■ TASK DETAILS ■
Please repeat the data below exactly, with the pictures removed.

■ DATA SECTION ■
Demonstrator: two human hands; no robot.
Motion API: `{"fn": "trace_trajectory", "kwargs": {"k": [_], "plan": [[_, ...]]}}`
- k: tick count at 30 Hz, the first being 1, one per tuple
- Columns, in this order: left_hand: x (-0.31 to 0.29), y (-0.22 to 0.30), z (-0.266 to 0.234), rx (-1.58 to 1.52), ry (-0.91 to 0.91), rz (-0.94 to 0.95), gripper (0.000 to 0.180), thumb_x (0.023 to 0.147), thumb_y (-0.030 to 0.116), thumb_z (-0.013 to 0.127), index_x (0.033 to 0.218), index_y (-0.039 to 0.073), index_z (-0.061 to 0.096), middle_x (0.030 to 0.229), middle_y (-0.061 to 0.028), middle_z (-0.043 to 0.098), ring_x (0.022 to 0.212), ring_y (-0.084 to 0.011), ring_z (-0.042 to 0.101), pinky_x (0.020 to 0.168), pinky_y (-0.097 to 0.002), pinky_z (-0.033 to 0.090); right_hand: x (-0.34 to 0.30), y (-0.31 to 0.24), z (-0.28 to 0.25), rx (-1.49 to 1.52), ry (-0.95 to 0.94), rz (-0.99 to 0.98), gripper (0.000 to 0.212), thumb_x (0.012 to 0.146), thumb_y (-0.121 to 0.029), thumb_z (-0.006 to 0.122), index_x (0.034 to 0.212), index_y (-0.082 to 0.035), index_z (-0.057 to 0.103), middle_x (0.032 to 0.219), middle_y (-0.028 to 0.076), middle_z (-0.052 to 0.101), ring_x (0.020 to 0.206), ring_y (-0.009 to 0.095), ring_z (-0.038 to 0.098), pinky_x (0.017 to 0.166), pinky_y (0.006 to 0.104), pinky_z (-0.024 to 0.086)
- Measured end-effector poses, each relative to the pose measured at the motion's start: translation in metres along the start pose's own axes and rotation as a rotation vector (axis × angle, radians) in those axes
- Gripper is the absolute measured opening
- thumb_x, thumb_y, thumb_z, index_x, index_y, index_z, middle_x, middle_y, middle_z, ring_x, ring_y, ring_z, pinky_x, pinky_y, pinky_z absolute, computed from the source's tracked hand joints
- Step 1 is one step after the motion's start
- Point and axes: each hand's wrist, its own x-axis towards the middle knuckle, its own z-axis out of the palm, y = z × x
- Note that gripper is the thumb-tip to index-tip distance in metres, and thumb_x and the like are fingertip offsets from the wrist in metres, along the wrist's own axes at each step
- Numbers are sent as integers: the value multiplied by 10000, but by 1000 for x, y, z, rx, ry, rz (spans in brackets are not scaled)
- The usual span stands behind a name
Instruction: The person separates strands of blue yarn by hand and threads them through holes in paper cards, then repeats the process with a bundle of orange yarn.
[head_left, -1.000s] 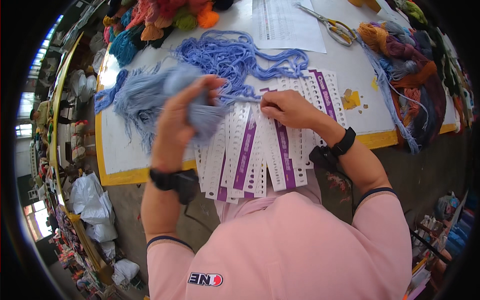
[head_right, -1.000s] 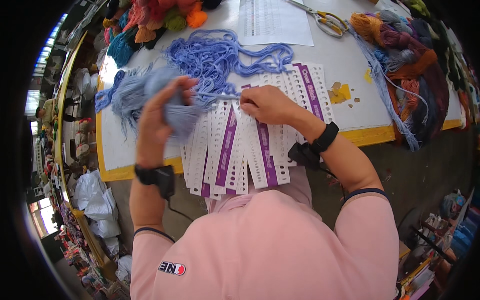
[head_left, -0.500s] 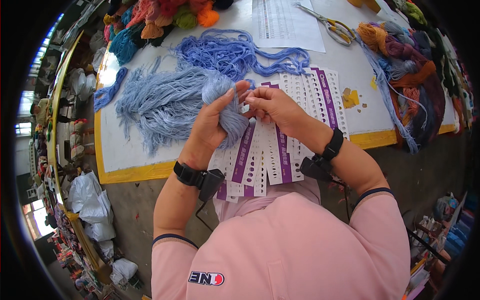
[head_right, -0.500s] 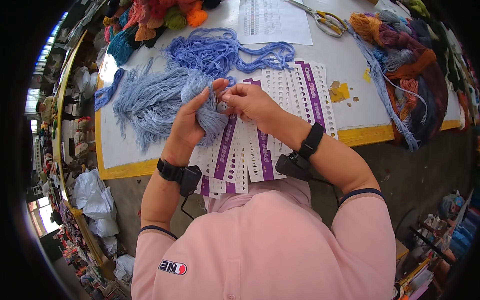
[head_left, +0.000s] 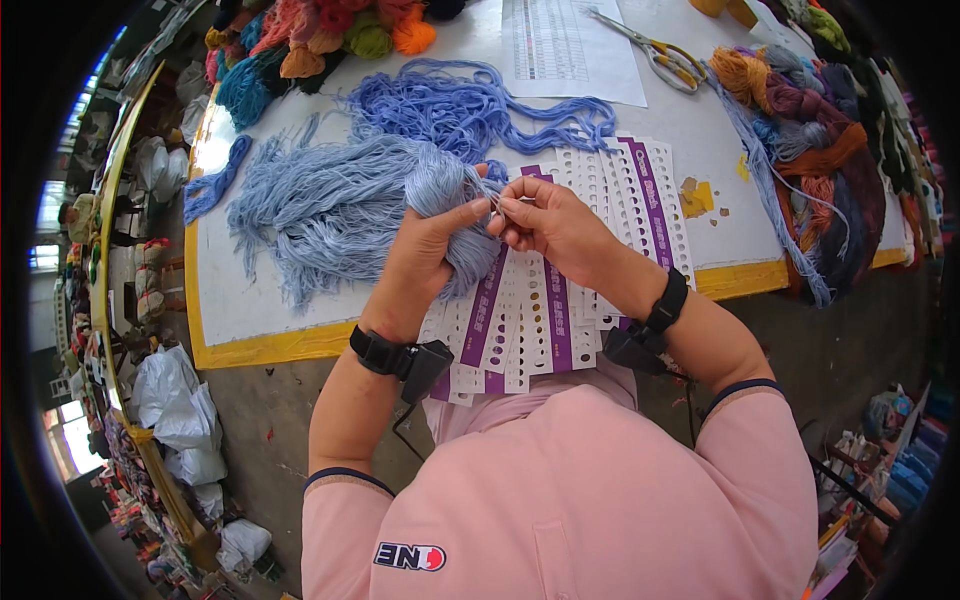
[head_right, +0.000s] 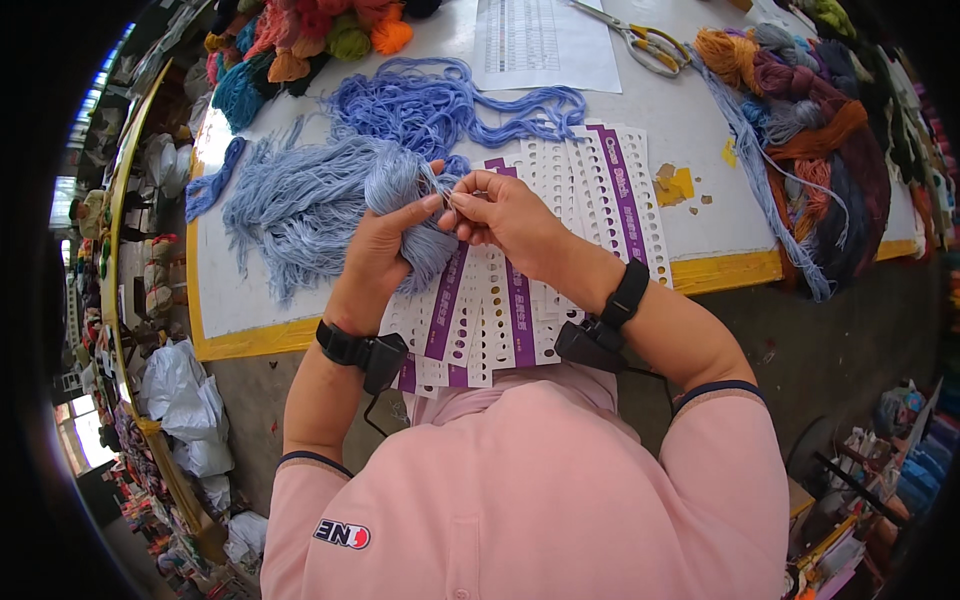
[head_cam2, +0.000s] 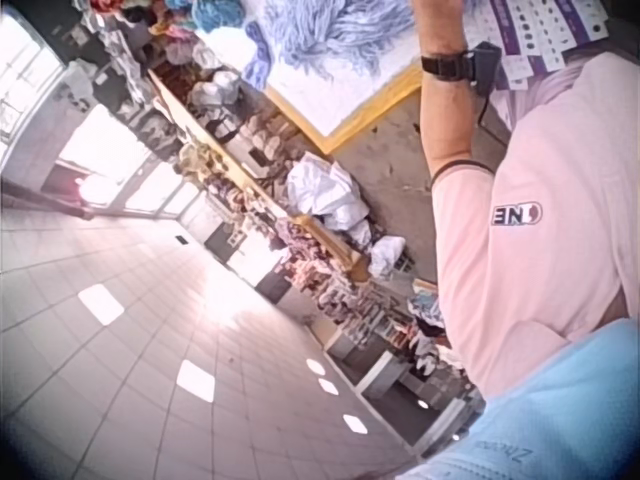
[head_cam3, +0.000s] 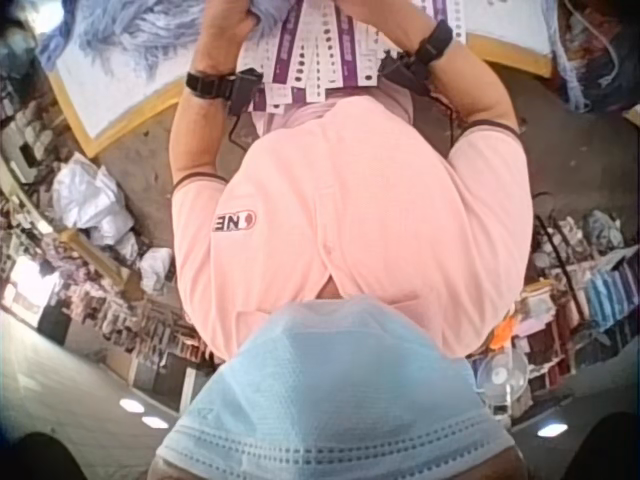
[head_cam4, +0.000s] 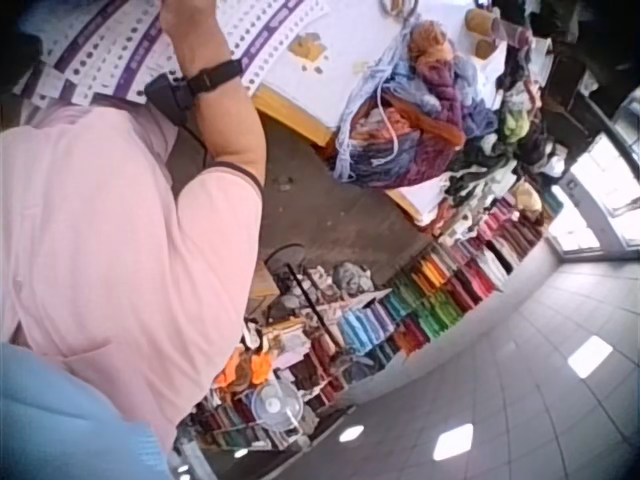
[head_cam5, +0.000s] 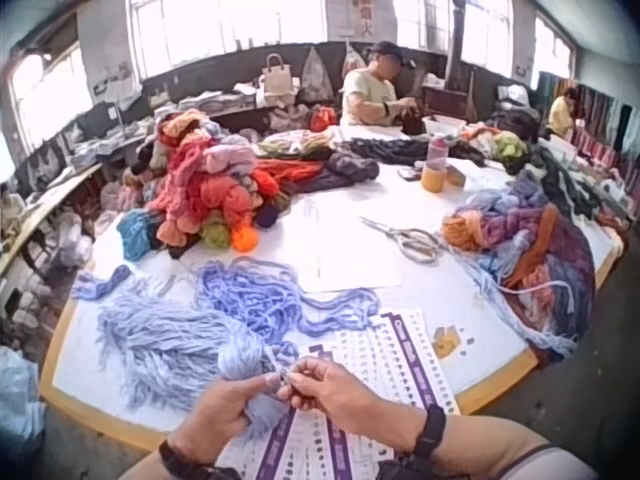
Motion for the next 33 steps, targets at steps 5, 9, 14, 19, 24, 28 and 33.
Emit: {"fn": "trace_trajectory", "kwargs": {"k": [5, 9, 14, 19, 24, 28, 33], "plan": [[-1, -2, 0, 27, -19, 1, 491, 859, -29, 649, 1329, -17, 508, 988, -96, 672, 873, -179, 670, 821, -322, 553, -1, 4, -5, -71, -4, -48, 108, 1014, -183, 509, 961, -105, 564, 859, 12, 668, 690, 35, 546, 615, 185, 427], [-5, 3, 0, 62, 49, 8, 436, 858, 4, 663, 1278, -23, 547, 894, -69, 648, 714, -112, 593, 698, -277, 524, -2, 0, -5, -182, -5, -49, 140, 1008, -199, 526, 950, -84, 581, 830, 8, 641, 678, 41, 520, 605, 185, 410], [-16, 59, -21, 557, -89, -272, 301, 862, 57, 676, 1148, -20, 620, 763, -24, 575, 545, -64, 444, 538, -244, 450, -23, -38, -37, -789, -111, -131, 124, 946, -178, 589, 879, -92, 649, 842, -16, 609, 763, 68, 526, 688, 230, 425], [-22, 120, -121, -257, 68, 17, 203, 922, 82, 602, 1061, -66, 606, 718, -3, 509, 534, -65, 438, 498, -219, 392, -36, -78, -60, 293, -214, -477, 266, 1005, -219, 456, 965, -17, 625, 1220, 199, 622, 1193, 301, 565, 1125, 470, 351], [-53, 213, -171, -385, 344, 563, 248, 940, 93, 598, 1147, -37, 560, 782, -25, 543, 593, -98, 486, 575, -219, 441, -126, -190, -256, 369, 586, -698, 183, 838, 41, 534, 727, -64, 434, 616, -2, 349, 502, 100, 332, 475, 239, 314], [-44, 180, -102, -274, 15, 434, 282, 933, 105, 613, 1180, -29, 576, 817, -33, 577, 660, -94, 526, 628, -229, 475, -141, -194, -178, -242, 1290, -1254, 129, 935, -123, 520, 840, -46, 562, 660, 22, 450, 532, 120, 400, 509, 260, 350], [15, 54, 6, 235, 102, 2, 253, 941, 141, 604, 1095, -61, 607, 941, -95, 652, 723, -120, 611, 659, -240, 516, -45, -58, -85, -810, 275, -454, 135, 996, -168, 538, 941, -62, 600, 781, -48, 519, 693, 44, 441, 642, 212, 394]]}}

■ REPLY TO THE EXERCISE ■
Demonstrator: two human hands; no robot.
Motion API: `{"fn": "trace_trajectory", "kwargs": {"k": [_], "plan": [[_, ...]]}}`
- k: tick count at 30 Hz, the first being 1, one per tuple
- Columns, in this order: left_hand: x (-0.31 to 0.29), y (-0.22 to 0.30), z (-0.266 to 0.234), rx (-1.58 to 1.52), ry (-0.91 to 0.91), rz (-0.94 to 0.95), gripper (0.000 to 0.180), thumb_x (0.023 to 0.147), thumb_y (-0.030 to 0.116), thumb_z (-0.013 to 0.127), index_x (0.033 to 0.218), index_y (-0.039 to 0.073), index_z (-0.061 to 0.096), middle_x (0.030 to 0.229), middle_y (-0.061 to 0.028), middle_z (-0.043 to 0.098), ring_x (0.022 to 0.212), ring_y (-0.084 to 0.011), ring_z (-0.042 to 0.101), pinky_x (0.020 to 0.168), pinky_y (-0.097 to 0.002), pinky_z (-0.033 to 0.090); right_hand: x (-0.34 to 0.30), y (-0.31 to 0.24), z (-0.28 to 0.25), rx (-1.49 to 1.52), ry (-0.95 to 0.94), rz (-0.99 to 0.98), gripper (0.000 to 0.212), thumb_x (0.012 to 0.146), thumb_y (-0.121 to 0.029), thumb_z (-0.006 to 0.122), index_x (0.034 to 0.212), index_y (-0.082 to 0.035), index_z (-0.057 to 0.103), middle_x (0.032 to 0.219), middle_y (-0.028 to 0.076), middle_z (-0.052 to 0.101), ring_x (0.020 to 0.206), ring_y (-0.009 to 0.095), ring_z (-0.038 to 0.098), pinky_x (0.017 to 0.166), pinky_y (0.006 to 0.104), pinky_z (-0.024 to 0.086)
- Measured end-effector poses, each relative to the pose measured at the motion's start: translation in metres along the start pose's own axes and rotation as a rotation vector (axis × angle, radians) in those axes
- Gripper is the absolute measured opening
- thumb_x, thumb_y, thumb_z, index_x, index_y, index_z, middle_x, middle_y, middle_z, ring_x, ring_y, ring_z, pinky_x, pinky_y, pinky_z absolute, computed from the source's tracked hand joints
- Step 1 is one step after the motion's start
- Point and axes: each hand's wrist, its own x-axis towards the middle knuckle, its own z-axis out of the palm, y = z × x
- Note that gripper is the thumb-tip to index-tip distance in metres, and thumb_x and the like are fingertip offsets from the wrist in metres, along the wrist's own axes at each step
- Numbers are sent as integers: the value multiplied by 10000, but by 1000 for x, y, z, rx, ry, rz (spans in brackets are not scaled)
- The usual span stands behind a name
Instruction: The person separates strands of blue yarn by hand and threads them through holes in paper cards, then repeats the process with a bundle of orange yarn.
[head_left, -1.000s] 
[head_right, -1.000s] 
[head_left, -0.500s] 
[head_right, -0.500s] 
[head_left, +0.000s] 
[head_right, +0.000s] 
[head_cam2, +0.000s] 
[head_cam3, +0.000s] 
[head_cam4, +0.000s] 
[head_cam5, +0.000s] 
Motion for the next 33 steps, targets at steps 5, 9, 14, 19, 24, 28 and 33.
Emit: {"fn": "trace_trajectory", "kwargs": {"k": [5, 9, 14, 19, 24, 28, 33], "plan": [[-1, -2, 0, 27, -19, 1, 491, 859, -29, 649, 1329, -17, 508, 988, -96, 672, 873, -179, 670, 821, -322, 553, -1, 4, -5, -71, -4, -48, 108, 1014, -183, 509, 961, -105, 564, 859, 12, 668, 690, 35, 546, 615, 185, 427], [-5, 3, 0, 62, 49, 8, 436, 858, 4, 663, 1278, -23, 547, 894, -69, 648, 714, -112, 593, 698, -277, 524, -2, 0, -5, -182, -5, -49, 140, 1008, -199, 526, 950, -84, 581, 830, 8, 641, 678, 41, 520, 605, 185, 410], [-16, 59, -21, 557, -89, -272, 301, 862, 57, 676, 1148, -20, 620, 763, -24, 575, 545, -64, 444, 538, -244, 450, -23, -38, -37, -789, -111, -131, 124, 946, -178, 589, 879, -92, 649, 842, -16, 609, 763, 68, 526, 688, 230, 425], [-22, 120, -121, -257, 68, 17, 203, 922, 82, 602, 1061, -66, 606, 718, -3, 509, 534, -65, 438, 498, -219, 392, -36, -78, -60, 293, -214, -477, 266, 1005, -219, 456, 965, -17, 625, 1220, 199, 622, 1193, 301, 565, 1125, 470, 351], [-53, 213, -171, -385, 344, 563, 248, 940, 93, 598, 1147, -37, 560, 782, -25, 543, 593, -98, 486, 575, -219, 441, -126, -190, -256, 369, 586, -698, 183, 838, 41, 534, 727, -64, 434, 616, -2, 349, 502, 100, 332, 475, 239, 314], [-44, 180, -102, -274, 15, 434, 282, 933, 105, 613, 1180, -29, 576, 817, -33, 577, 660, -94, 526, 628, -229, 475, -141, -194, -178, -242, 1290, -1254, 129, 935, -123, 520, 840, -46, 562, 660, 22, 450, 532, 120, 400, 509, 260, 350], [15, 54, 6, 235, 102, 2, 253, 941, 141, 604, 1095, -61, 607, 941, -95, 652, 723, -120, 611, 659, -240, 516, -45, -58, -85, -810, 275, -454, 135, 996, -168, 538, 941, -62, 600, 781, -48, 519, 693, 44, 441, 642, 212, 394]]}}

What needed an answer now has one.